Taming the tail utilization of ads inference at Meta scale

Tail utilization is a significant system issue and a major factor in overload-related failures and low compute utilization.
The tail utilization optimizations at Meta have had a profound impact on model serving capacity footprint and reliability. 
Failure rates, which are mostly timeout errors, were reduced by two-thirds; the compute footprint delivered 35% more work for the same amount of resources; and p99 latency was cut in half.

The inference platforms that serve the sophisticated machine learning models used by Meta’s ads delivery system require significant infrastructure capacity across CPUs, GPUs, storage, networking, and databases. Improving tail utilization – the utilization level of the top 5% of the servers when ranked by utilization– within our infrastructure is imperative to operate our fleet efficiently and sustainably.

With the growing complexity and computational intensity of these models, as well as the strict latency and throughput requirements to deliver ads, we’ve implemented system optimizations and best practices to address tail utilization. The solutions we’ve implemented for our ads inference service have positively impacted compute utilization in our ads fleet in several ways, including increasing work output by 35 percent without additional resources, decreasing timeout error rates by two-thirds, and reducing tail latency at p99 by half.
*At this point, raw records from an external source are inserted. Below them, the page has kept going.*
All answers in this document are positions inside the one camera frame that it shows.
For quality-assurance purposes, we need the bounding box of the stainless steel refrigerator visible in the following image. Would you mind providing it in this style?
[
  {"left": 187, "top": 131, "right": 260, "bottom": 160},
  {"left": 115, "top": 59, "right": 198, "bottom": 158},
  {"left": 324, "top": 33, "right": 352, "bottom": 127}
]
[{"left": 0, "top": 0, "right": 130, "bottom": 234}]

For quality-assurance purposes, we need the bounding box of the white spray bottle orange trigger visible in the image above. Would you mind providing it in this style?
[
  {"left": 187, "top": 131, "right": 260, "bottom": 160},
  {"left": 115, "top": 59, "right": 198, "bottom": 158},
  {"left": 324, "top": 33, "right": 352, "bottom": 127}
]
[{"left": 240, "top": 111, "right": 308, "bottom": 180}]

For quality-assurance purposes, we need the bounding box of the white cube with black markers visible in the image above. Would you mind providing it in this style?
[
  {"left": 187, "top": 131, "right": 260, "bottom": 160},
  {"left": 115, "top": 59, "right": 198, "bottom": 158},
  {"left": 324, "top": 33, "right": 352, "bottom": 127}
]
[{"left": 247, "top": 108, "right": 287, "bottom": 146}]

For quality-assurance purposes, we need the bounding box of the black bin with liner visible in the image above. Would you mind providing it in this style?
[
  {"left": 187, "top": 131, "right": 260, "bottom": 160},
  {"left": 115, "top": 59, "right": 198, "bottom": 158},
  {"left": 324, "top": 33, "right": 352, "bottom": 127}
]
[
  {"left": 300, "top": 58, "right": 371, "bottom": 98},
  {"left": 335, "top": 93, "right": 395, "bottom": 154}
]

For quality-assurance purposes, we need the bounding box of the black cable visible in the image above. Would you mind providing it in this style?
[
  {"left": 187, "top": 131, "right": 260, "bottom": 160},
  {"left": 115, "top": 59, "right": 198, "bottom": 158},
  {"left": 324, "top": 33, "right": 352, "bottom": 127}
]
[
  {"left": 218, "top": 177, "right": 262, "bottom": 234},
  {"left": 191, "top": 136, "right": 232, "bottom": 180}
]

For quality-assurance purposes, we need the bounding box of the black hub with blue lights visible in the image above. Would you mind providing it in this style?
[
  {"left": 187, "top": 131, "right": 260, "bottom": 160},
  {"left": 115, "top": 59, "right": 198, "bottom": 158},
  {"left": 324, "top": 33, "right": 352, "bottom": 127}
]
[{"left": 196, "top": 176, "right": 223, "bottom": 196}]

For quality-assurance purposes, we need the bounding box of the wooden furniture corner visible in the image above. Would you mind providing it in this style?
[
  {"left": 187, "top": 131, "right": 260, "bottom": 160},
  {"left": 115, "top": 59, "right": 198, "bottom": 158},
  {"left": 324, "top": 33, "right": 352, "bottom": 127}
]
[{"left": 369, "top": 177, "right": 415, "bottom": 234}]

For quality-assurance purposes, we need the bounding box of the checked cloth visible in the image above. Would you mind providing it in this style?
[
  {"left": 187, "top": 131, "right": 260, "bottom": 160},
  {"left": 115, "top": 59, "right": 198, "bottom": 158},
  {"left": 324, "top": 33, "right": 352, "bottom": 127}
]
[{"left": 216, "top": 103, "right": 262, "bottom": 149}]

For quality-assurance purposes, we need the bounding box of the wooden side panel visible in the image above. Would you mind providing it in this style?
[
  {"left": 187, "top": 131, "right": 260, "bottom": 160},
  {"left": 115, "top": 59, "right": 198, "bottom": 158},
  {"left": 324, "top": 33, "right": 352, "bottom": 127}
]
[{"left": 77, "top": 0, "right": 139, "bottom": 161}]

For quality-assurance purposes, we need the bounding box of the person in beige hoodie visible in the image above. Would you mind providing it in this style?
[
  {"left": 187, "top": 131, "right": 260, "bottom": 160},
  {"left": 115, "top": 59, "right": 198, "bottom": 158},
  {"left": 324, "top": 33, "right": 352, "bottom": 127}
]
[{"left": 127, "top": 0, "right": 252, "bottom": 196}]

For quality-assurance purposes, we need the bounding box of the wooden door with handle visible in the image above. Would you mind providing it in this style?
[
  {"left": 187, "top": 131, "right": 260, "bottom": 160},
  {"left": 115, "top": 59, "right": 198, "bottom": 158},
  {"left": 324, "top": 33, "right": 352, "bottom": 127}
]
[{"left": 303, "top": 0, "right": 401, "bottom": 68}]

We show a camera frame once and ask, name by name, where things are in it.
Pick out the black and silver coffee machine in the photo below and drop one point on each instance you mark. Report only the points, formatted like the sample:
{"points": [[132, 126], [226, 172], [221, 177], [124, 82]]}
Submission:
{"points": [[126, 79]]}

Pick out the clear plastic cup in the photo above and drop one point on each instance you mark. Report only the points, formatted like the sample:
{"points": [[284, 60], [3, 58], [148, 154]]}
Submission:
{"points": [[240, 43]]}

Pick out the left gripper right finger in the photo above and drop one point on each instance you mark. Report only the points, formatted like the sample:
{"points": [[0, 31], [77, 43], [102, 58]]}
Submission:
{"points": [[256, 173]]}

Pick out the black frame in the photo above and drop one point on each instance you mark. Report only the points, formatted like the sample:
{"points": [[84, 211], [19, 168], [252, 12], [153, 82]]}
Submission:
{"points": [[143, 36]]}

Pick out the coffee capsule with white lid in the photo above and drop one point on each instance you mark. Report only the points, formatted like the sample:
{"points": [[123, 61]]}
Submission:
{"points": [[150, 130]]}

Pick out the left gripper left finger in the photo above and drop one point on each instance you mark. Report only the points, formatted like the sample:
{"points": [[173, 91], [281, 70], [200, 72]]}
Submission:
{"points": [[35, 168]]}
How Meta’s ads model inference service works 

When placing an ad, client requests are routed to the inference service to get predictions. A single request from a client typically results in multiple model inferences being requested, depending on experiment setup, page type, and ad attributes. This is shown below in figure 1 as a request from the ads core services to the model inference service. The actual request flow is more complex but for the purpose of this post, the below schematic model should serve well.

The inference service leverages Meta infrastructure capabilities such as ServiceRouter for service discovery, load balancing, and other reliability features. The service is set up as a sharded service where each model is a shard and multiple models are hosted in a single host of a job that spans multiple hosts.
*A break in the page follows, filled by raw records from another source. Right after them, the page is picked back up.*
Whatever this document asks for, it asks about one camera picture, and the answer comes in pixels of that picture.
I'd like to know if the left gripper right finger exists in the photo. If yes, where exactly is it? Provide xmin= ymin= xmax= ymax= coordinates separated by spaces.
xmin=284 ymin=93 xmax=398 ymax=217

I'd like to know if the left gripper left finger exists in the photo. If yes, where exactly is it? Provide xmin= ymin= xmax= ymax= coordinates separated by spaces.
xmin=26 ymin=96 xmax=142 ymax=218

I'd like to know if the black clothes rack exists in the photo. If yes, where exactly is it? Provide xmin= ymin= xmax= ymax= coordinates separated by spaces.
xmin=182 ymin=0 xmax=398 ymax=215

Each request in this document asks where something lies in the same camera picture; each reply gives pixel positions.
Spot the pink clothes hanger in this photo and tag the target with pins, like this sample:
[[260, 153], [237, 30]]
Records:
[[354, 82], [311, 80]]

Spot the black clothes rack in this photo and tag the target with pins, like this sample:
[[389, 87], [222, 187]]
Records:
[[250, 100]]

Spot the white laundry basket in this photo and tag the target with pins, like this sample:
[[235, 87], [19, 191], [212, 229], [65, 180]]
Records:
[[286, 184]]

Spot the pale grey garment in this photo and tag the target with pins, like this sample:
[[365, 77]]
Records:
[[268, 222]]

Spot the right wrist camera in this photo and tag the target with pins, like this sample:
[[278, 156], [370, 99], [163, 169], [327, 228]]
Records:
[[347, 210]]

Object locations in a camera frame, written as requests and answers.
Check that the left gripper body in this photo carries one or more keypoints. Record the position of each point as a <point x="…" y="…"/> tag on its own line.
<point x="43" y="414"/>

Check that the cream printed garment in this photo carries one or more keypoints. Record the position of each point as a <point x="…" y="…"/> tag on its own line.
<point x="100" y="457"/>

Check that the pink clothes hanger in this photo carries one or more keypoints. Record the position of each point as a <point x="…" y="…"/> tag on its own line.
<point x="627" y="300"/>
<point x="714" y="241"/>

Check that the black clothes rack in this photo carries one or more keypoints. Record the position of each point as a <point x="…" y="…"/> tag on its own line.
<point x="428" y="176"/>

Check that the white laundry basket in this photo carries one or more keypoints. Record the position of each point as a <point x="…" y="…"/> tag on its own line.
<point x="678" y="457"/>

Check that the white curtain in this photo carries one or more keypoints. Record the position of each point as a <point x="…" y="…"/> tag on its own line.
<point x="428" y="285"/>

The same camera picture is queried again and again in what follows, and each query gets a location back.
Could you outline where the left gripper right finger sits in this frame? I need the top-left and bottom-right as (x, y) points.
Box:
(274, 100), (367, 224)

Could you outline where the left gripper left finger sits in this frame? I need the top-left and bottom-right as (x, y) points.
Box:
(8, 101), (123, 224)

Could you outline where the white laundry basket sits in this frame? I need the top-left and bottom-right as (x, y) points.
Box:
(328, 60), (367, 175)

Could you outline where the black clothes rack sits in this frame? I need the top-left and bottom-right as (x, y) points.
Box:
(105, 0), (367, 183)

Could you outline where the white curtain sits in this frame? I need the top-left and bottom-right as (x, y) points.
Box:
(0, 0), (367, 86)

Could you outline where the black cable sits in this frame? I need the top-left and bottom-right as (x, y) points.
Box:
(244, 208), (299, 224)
This is supported by Meta’s sharding service, Shard Manager, a universal infrastructure solution that facilitates efficient development and operation of reliable sharded applications. Meta’s advertising team leverages Shard Manager’sload balancing and shard scaling capabilities to effectively handle shards across heterogeneous hardware.

Figure 1: The ads inference architecture.

Challenges of load balancing

There are two approaches to load balancing: 

Routing load balancing – load balancing across replicas of a single model. We use ServiceRouter to enable routing based load balancing. 
Placement load balancing – balancing load on hosts by moving replicas of a model across hosts.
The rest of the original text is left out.